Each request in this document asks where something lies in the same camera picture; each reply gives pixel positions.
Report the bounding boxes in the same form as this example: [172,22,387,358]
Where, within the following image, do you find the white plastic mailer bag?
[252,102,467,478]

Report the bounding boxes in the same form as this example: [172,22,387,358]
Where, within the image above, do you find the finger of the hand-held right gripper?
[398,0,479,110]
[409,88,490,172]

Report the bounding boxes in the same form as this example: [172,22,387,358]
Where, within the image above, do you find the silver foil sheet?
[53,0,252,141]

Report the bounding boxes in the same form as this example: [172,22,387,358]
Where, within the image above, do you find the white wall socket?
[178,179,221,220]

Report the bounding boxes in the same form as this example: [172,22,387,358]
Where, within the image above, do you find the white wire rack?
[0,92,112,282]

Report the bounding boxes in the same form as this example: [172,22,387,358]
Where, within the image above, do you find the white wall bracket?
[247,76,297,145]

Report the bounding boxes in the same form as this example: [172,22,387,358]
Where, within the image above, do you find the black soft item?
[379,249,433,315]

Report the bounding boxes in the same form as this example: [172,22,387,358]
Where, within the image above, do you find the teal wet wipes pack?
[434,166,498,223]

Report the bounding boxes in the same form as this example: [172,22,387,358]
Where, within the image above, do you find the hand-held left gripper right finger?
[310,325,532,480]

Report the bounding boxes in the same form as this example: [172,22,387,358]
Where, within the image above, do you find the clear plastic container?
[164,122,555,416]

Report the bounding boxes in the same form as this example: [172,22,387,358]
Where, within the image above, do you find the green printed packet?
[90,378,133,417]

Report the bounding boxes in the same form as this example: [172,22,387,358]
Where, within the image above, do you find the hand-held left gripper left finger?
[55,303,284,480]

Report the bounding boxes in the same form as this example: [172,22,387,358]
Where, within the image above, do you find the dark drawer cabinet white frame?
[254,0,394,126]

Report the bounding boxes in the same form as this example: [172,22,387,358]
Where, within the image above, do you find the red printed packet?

☆ ☆ ☆ ☆ ☆

Your reply must repeat the records above exactly and in full.

> **Answer to this exercise**
Each request in this document asks where something lies in the same camera picture; each reply gives pixel positions.
Report the bounding boxes in the same form as this example: [172,22,387,358]
Where, within the following image, do you find the white plastic mailer bag?
[252,102,467,478]

Report the bounding boxes in the same form as this example: [172,22,387,358]
Where, within the image above, do you find the finger of the hand-held right gripper?
[398,0,479,110]
[409,88,490,172]

Report the bounding boxes in the same form as this example: [172,22,387,358]
Where, within the image above, do you find the silver foil sheet?
[53,0,252,141]

Report the bounding boxes in the same form as this example: [172,22,387,358]
Where, within the image above, do you find the white wall socket?
[178,179,221,220]

Report the bounding boxes in the same form as this example: [172,22,387,358]
Where, within the image above, do you find the white wire rack?
[0,92,112,282]

Report the bounding boxes in the same form as this example: [172,22,387,358]
Where, within the image above, do you find the white wall bracket?
[247,76,297,145]

Report the bounding boxes in the same form as this example: [172,22,387,358]
Where, within the image above, do you find the black soft item?
[379,249,433,315]

Report the bounding boxes in the same form as this example: [172,22,387,358]
Where, within the image above, do you find the teal wet wipes pack?
[434,166,498,223]

Report the bounding boxes in the same form as this example: [172,22,387,358]
Where, within the image above, do you find the hand-held left gripper right finger?
[310,325,532,480]

Report the bounding boxes in the same form as this example: [172,22,387,358]
Where, within the image above, do you find the clear plastic container?
[164,122,555,416]

Report the bounding boxes in the same form as this example: [172,22,387,358]
Where, within the image above, do you find the green printed packet?
[90,378,133,417]

Report the bounding boxes in the same form as this example: [172,22,387,358]
Where, within the image above, do you find the hand-held left gripper left finger?
[55,303,284,480]

Report the bounding boxes in the same form as this example: [172,22,387,358]
Where, within the image above, do you find the dark drawer cabinet white frame?
[254,0,394,126]

Report the bounding boxes in the same form as this example: [172,22,387,358]
Where, within the image above, do you find the red printed packet?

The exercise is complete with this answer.